I couldn't tell how long I'd wandered. I'd failed to wear my watch and in the slowly aging day, I did not take note of time passing until I noticed the sun moving to the west. I wondered if he was looking for me. If the girls had noticed my absence. So lost in thought I was not even conscious of my intended destination until I found myself standing before the sizable cottage. My new residence.

I'd seen the plans Magnus had drawn up, but I'd been unable to truly understand or force my mind to focus on the reality of his words. That he had seemingly followed through on his pledge to build me my own home. It was too impossible. Too much to wish for to imagine the fantasy he spoke of might be real. Now, staring at the structure, its presence was undeniable.

The sun had already begun to set by now and there was no sound from inside. The workers had clearly left for the day. I went to the door cautiously, reaching for the doorknob as if expecting the building to disappear at my touch like some elusive mirage, but instead I felt the cold metal in my hand. I turn the knob, hearing the latch click open.
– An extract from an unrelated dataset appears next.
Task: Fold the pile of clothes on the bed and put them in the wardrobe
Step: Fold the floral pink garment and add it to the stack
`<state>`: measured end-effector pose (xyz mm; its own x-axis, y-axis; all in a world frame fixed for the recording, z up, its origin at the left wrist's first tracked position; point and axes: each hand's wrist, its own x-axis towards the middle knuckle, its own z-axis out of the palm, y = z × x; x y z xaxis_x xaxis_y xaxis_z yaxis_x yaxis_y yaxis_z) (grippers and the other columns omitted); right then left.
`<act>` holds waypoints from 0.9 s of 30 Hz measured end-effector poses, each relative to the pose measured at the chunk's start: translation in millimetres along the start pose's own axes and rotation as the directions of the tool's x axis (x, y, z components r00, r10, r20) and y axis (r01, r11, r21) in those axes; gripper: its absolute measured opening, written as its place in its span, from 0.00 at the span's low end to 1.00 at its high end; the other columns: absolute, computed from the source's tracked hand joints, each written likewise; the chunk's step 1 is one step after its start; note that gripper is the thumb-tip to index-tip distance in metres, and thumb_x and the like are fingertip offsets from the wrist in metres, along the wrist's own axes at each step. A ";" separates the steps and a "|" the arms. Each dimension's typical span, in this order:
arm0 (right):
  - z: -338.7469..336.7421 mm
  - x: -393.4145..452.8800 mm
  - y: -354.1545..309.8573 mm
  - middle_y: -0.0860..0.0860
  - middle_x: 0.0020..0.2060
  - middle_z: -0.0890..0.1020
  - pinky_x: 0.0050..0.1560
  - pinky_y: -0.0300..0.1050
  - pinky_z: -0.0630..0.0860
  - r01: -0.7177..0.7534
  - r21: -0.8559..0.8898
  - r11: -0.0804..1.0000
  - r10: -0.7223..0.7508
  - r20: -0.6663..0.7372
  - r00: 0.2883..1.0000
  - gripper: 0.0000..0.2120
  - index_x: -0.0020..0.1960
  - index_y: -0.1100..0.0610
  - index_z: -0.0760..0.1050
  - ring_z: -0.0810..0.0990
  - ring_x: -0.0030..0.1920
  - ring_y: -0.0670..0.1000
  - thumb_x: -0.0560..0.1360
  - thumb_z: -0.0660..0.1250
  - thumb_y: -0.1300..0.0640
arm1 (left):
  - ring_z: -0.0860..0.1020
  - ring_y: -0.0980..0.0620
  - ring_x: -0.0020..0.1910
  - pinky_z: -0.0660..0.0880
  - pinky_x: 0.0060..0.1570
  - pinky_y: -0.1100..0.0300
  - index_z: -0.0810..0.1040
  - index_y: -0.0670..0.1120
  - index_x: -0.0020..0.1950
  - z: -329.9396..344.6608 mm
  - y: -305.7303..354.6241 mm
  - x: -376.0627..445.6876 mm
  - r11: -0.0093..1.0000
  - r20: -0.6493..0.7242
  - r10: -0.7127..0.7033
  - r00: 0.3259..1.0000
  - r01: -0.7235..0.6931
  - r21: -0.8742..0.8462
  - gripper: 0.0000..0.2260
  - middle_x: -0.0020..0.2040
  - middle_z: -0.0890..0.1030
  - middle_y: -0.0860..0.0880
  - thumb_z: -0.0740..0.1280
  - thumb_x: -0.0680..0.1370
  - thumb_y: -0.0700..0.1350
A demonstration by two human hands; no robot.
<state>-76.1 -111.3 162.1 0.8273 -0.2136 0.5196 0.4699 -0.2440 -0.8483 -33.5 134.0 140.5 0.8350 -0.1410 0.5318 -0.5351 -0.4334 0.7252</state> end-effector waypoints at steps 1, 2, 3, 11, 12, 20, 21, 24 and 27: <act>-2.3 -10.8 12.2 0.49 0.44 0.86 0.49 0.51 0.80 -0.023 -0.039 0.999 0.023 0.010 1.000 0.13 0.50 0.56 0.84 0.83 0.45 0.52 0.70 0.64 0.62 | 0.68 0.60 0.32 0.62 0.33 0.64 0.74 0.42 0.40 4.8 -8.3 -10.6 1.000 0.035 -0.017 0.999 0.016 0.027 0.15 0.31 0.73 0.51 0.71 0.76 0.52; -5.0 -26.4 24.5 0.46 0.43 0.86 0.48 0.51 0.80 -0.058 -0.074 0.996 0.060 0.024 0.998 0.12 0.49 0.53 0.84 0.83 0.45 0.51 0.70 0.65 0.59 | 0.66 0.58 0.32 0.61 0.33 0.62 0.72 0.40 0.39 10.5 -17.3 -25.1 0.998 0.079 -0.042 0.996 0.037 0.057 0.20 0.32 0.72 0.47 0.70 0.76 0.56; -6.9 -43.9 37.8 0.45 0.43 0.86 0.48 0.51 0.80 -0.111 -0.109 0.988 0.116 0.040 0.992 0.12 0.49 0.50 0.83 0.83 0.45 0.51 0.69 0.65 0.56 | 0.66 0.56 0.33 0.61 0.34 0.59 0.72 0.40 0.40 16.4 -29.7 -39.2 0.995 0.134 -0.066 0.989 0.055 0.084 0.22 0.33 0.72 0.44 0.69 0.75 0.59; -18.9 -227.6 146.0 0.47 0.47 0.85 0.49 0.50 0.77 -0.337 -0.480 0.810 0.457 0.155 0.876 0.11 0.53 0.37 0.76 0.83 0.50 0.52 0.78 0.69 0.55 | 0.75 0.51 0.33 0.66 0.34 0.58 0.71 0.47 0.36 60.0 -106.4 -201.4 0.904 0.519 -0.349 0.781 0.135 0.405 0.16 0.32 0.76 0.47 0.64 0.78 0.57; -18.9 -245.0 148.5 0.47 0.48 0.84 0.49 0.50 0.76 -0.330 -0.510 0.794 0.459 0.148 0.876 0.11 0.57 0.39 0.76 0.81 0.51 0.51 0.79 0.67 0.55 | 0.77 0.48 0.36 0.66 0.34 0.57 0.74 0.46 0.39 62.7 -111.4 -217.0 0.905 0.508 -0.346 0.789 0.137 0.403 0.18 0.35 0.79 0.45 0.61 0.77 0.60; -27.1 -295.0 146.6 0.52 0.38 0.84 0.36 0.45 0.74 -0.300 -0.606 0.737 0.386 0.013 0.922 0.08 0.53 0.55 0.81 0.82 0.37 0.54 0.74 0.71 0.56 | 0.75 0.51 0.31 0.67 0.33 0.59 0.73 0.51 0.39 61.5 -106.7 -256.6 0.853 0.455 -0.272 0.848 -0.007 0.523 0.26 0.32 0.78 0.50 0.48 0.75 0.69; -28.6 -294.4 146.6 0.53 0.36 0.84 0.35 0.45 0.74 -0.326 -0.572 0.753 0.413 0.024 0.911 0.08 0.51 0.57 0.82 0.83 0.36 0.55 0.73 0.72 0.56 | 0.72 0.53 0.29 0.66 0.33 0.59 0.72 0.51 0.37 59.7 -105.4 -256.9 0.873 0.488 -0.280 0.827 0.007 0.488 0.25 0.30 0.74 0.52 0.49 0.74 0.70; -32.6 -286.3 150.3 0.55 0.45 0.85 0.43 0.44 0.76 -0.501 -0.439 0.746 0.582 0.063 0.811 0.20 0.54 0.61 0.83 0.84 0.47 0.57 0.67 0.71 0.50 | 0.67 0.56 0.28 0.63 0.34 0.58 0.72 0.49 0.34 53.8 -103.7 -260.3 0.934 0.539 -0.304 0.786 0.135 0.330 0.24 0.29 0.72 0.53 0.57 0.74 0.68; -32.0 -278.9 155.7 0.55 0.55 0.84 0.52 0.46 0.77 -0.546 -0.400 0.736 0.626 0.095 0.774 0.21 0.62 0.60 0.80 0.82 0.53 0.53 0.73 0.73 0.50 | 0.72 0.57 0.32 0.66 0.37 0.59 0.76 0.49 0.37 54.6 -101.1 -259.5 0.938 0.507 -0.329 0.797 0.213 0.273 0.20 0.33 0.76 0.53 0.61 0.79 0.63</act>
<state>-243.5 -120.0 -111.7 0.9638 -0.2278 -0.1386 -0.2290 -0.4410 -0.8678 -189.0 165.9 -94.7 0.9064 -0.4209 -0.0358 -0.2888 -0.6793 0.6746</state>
When they were finished they would add a key, Magnus had told me. Though he would keep a copy in case of an emergency, he promised that I would have the right to shut him out at any time. I'd resisted the urge to laugh when he'd made such assurances. Still he was trying to convince me of my "freedom" but I knew the truth. I belonged to him as surely as every one of the girls he now sentenced to death. As surely as the horses he rode for his pleasure and the dogs that herded his sheep. Nothing would change that, certainly not his foolish optimism.

The house was dark but when I flicked the switch on the wall light quickly flooded the room, illuminating the space.

An audible gasp escaped my lips as I stared in shock, unable to fully take in what my eyes assured me was real.

The main room was spacious, complete with a handsome fireplace, lovely armchairs set beside it. I walked to them, lifting the clear covering that had been laid to protect from debris, reaching out to touch the plush fabric, incredulous at the expense Magnus had invested. I was even more delighted by the bookshelves he'd had installed. Magnus had told me I might request whatever books I'd wished, but never had I imagined he might give me so much space to store them. I could amass a veritable library all of my own! But these were not the only luxury I discovered as I explored the space.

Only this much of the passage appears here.